Exercise brief: Every line with the word "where" in it should be extracted from the data that follows.

Dataset items
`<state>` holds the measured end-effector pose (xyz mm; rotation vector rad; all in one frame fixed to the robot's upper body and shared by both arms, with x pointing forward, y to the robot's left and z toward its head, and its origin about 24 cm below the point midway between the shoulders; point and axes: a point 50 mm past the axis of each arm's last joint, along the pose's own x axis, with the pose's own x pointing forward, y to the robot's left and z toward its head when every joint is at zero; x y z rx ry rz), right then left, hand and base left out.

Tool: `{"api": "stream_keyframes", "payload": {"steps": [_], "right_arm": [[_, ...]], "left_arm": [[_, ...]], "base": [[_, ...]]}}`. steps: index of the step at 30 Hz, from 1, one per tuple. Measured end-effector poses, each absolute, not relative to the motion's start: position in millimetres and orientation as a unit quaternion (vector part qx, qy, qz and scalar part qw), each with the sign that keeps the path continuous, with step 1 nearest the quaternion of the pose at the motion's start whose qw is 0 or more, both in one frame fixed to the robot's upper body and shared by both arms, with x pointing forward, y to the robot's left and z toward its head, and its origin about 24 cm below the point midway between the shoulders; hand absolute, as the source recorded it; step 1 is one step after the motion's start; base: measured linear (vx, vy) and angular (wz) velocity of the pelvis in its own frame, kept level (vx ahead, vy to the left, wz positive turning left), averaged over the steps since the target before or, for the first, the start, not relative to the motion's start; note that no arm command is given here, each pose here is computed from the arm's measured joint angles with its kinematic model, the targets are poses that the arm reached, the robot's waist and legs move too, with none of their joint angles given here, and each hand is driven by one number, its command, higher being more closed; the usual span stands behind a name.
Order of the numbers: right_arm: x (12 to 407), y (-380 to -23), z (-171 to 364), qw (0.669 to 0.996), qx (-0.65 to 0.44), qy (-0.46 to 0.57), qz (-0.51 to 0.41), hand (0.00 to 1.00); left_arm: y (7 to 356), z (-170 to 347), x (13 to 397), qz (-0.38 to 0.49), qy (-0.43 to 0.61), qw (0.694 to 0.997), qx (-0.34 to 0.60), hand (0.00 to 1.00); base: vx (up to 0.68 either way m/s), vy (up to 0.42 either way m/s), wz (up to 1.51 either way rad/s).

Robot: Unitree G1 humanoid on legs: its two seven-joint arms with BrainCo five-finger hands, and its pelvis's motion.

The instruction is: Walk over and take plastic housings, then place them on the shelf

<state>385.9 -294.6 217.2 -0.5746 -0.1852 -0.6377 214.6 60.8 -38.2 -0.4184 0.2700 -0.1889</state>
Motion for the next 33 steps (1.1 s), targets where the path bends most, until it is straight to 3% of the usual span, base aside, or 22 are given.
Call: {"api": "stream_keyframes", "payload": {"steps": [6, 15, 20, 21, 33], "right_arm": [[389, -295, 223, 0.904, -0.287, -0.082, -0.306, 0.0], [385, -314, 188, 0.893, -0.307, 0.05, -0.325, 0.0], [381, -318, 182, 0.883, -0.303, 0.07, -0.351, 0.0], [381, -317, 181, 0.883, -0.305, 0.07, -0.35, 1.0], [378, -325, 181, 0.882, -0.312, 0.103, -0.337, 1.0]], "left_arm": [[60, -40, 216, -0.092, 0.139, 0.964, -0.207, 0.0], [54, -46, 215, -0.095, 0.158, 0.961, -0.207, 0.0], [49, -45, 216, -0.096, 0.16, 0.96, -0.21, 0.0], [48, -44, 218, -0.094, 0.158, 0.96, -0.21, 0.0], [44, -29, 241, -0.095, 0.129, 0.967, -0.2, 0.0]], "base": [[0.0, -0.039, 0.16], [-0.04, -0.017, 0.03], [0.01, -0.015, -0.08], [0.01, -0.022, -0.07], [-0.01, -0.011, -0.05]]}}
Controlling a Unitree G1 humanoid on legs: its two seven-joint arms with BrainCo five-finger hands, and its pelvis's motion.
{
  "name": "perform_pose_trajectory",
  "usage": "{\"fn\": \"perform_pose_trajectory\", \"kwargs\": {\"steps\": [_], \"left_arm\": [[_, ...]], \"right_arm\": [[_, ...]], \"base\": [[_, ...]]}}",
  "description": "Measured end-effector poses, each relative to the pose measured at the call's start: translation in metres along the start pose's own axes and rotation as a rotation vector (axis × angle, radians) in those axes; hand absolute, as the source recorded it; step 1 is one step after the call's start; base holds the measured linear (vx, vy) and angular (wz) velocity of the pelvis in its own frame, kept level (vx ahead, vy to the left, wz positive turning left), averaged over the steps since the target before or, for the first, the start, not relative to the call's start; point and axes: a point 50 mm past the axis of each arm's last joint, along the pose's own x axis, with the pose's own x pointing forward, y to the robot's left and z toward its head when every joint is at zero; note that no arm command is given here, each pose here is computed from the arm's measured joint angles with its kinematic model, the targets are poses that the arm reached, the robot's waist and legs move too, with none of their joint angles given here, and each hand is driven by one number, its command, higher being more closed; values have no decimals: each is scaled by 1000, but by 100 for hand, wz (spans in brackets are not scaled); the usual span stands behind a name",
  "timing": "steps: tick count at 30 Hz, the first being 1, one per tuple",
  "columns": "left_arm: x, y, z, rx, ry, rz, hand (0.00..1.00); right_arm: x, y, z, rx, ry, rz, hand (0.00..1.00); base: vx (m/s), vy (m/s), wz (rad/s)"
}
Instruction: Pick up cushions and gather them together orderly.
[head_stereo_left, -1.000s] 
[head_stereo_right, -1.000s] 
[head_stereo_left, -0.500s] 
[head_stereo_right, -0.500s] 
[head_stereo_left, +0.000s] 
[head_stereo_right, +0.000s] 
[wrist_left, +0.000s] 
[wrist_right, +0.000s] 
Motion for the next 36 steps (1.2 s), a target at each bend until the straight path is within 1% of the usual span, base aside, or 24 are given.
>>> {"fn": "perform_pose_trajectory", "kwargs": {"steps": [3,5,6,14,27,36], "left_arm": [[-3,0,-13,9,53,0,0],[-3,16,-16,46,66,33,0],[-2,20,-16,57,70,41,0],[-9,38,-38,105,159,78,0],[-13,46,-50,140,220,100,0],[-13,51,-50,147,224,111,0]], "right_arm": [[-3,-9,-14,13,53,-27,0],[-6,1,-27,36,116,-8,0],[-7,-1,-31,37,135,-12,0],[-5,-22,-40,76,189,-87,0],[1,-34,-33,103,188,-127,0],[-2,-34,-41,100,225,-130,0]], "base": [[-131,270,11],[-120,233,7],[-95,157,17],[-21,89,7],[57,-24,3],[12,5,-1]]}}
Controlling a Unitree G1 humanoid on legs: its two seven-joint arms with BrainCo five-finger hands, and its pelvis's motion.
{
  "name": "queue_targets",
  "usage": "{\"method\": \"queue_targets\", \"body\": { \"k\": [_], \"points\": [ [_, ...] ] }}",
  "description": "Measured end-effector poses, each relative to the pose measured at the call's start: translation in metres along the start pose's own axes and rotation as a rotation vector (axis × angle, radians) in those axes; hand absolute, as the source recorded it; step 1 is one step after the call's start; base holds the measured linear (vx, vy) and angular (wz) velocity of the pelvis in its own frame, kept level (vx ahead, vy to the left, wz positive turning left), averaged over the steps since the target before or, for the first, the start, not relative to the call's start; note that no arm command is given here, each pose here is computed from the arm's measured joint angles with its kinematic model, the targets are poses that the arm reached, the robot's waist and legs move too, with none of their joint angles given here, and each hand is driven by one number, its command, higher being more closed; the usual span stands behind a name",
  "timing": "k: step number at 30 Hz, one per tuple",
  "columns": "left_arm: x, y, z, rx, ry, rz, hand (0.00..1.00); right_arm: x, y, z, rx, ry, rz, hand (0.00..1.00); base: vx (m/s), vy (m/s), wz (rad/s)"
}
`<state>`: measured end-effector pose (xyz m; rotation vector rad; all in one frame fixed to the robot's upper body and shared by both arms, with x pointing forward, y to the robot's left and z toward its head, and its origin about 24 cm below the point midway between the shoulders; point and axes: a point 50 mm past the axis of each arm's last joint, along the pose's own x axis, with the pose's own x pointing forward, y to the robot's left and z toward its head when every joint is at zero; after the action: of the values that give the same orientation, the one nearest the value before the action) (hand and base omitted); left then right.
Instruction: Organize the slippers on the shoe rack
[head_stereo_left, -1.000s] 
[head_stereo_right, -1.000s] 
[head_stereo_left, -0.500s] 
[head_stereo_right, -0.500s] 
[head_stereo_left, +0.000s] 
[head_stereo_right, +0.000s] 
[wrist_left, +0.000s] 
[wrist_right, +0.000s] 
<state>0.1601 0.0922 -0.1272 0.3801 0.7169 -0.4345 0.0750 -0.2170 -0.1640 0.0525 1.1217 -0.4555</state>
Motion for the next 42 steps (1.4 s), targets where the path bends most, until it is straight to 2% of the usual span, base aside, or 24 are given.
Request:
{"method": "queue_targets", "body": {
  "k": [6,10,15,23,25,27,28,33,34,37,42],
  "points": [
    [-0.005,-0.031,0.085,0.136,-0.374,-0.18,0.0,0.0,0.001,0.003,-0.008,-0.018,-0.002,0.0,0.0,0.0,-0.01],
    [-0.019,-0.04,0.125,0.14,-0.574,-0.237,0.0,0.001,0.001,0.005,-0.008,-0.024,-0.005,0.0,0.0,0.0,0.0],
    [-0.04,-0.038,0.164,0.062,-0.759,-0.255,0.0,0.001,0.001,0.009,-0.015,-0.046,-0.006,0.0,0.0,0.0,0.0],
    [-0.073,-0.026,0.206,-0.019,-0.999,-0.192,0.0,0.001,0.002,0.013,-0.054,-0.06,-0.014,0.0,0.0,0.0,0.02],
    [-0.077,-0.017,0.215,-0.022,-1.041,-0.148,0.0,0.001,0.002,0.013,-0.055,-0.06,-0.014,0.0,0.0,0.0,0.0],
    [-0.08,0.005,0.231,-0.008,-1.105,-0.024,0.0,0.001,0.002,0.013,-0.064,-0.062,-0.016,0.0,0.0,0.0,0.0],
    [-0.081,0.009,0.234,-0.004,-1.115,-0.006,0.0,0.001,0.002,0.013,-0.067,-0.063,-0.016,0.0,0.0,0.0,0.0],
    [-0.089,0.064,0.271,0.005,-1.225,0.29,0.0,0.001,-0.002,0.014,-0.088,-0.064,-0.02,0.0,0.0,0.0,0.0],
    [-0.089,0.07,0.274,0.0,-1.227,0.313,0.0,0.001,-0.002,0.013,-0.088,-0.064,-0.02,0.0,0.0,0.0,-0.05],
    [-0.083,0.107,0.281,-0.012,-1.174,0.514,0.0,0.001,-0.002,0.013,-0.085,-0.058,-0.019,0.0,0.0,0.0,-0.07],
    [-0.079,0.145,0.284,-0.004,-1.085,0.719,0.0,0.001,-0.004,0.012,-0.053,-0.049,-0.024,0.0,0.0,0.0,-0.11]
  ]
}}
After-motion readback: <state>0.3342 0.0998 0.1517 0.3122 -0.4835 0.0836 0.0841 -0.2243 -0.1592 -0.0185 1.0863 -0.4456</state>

Result of the exercise:
Motion for the next 33 steps (1.1 s), targets where the path bends most, until it is straight to 3% of the usual span, base aside, or 22 are given.
Motion for the next 42 steps (1.4 s), targets where the path bends most, until it is straight to 2% of the usual span, base aside, or 24 are given.

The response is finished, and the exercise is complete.